Minnesota Medicaid Long Term Care Eligibility in 2023
Minnesota Long Term Care
Before someone can begin to receive long-term care benefits, they must be institutionalized continuously for at least 30 days in a nursing home, ICF/MR, or hospital. The recipient must also be screened by a long-term care consultant with the expectation of receiving an Elderly Waiver or Alternative Care within 60 days of the screening— with services expected to be provided for at least 30 consecutive days. The asset limitations described below are counted starting on the first day of the continuous period of institutionalization, even if the recipient applies for long-term care benefits at a later date.
Eligibility for 2023:
1. Residency and Citizenship – the applicant must be a Minnesota resident and be a U.S. citizen or have proper immigration status.
2. Age/Disability – the applicant must be age 65 or older, or blind, or disabled. The applicant must meet certain medical requirements consistent with the level of care requested.
3. Income Limitations – if single, the applicant’s income (wages, Social Security benefits, pensions, veteran’s benefits, annuities, SSI payments, IRAs, etc.) must be less than $1,012 per month. Income in excess of $1,012 can still qualify for Medicaid coverage if excess income is spent down to pay for care. There is a personal needs allowance of $97/month which is not figured into the total countable income.
4. Asset Limitations (Exempt vs. Available) – Medicaid divides assets into two categories: Exempt and Available. Exempt assets are specifically designated under the rules, and ownership of an exempt asset by the applicant will not result in a denial of benefits. If an asset is not listed as exempt then it needs to be liquidated and applied toward the costs of nursing home care before the applicant can receive Medicaid benefits. Minnesota has a look back period of 5 years with a penalty for people who sell assets below fair market price, transfer assets to others, or give money and property away. Minnesota considers anything owned as an asset, barring exemptions. Financial eligibility is reviewed once a year with no time limit on how long care services can be given.
Exempt Assets in 2023 for an applicant in Minnesota include:
i. $3,000 or less in cash/non-exempt assets if single; if married, the asset limit is $6,000. If the assets exceed the limit on the first of the month the applicant is ineligible for the entire month.
ii. Personal effects and household goods.
iii. One home is exempt (equity limit $688,000) if a spouse, a child under 21, or a disabled person resides in it. The house can be transferred with no penalty to the spouse; a natural, adopted, or step child who is under 21, blind or disabled; a sibling who has equity interest in the home and lived with the institutionalized individual one year prior to institutionalization; another adult, who lived with the resident and provided care for at least two years thereby delaying institutionalization.
iv. One motor vehicle if the vehicle is used for the long term care recipient’s medical treatment, employment, modified to accommodate a disability, or the primary vehicle of the community spouse—no matter the value.
v. Burial spaces and funds up to $1,500 for each spouse; irrevocable pre-paid burial trusts up to $2,000.

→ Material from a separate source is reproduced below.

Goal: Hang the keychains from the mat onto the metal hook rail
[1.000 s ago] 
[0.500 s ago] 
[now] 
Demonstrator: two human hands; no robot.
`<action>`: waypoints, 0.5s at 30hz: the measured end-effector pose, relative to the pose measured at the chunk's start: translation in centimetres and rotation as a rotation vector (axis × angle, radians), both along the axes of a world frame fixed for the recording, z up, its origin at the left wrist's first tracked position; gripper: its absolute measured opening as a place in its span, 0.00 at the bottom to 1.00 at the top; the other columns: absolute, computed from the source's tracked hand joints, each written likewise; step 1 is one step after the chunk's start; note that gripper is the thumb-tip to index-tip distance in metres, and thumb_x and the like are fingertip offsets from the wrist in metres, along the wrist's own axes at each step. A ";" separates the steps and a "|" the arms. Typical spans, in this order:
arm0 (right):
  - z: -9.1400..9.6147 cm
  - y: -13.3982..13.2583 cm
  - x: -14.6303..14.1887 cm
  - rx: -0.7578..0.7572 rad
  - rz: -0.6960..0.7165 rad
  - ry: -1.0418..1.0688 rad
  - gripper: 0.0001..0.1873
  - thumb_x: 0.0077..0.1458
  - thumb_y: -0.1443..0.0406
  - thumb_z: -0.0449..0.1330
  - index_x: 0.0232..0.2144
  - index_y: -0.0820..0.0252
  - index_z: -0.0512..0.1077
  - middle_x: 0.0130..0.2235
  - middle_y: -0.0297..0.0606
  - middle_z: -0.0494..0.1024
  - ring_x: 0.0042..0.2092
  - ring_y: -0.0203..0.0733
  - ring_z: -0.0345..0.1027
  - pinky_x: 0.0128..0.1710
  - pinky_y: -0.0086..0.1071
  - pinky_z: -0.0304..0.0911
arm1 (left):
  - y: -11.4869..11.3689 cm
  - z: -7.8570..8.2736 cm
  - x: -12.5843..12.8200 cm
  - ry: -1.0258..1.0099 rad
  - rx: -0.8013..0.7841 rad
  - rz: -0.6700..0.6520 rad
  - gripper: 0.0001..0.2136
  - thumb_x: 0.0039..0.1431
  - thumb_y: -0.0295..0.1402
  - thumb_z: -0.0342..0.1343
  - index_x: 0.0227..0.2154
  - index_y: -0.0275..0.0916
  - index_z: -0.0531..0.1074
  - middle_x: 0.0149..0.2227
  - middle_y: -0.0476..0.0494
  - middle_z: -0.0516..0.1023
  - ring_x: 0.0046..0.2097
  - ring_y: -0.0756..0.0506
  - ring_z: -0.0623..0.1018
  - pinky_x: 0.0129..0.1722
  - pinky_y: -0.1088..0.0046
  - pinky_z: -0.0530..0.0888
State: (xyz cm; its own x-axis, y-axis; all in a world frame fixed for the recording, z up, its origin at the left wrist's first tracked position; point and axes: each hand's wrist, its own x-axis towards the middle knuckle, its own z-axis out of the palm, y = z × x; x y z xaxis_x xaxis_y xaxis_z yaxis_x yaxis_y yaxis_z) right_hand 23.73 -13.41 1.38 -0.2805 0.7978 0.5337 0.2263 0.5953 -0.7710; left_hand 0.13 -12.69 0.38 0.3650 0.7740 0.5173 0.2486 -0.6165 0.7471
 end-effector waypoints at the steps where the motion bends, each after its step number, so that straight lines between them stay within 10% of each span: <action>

vi. Life insurance policies for both spouses if the total face value for each is $1,500 or less.
vii. Capital and operating assets of a business necessary to earn an income.
Spousal Rules for 2023:
Amount of assets a community spouse may retain: The community spouse can keep non-exempt resources owned by one or both spouses with a maximum of $148,620. If the community spouse’s assets do not equal the minimum, the long-term care spouse is able to transfer assets until the minimum is reached.
- If the combined assets of the couple are between $66,557 and $234,496, each spouse is able to keep one half of the total assets. If the combined assets are $234,496 or over, the community spouse keeps up to $119,220 with the institutionalized spouse retaining the amount over $117,248. The institutionalized spouse must contribute all countable assets towards his/her care with an exempted maximum of $3,000.
Community spouse impoverishment protection: The community spouse can keep part of the institutionalized spouse’s income if the community spouse has an income of less than $2,031 per month. If the community spouse can document high shelter expenses (rent, utilities, phone, etc.) then the income limit may be raised to a maximum of $3,715.50. Minnesota is an “income first” state, meaning the state limits the right to petition for an increased community spouse resource amount (CSRA) to couples whose combined income fails to meet the community spouse’s income needs. Basically, this means a community spouse can petition for an increased CSRA where there’s an income gap only after factoring in the nursing home spouse’s income first.
Minnesota long term care insurance partnership in 2023:
This is a program between the state and private insurance companies. Partnership policies protect assets by matching dollar for dollar what policy holders pay into their policies. For example, if you bought a Partnership Policy with a maximum benefit payout of $155,000 then you are able to protect $155,000 of your assets. For married couples each spouse needs to purchase their own policy. Once the $155,000 worth of long term care coverage is used, you may apply for Medicaid with $155,000 worth of assets exempted.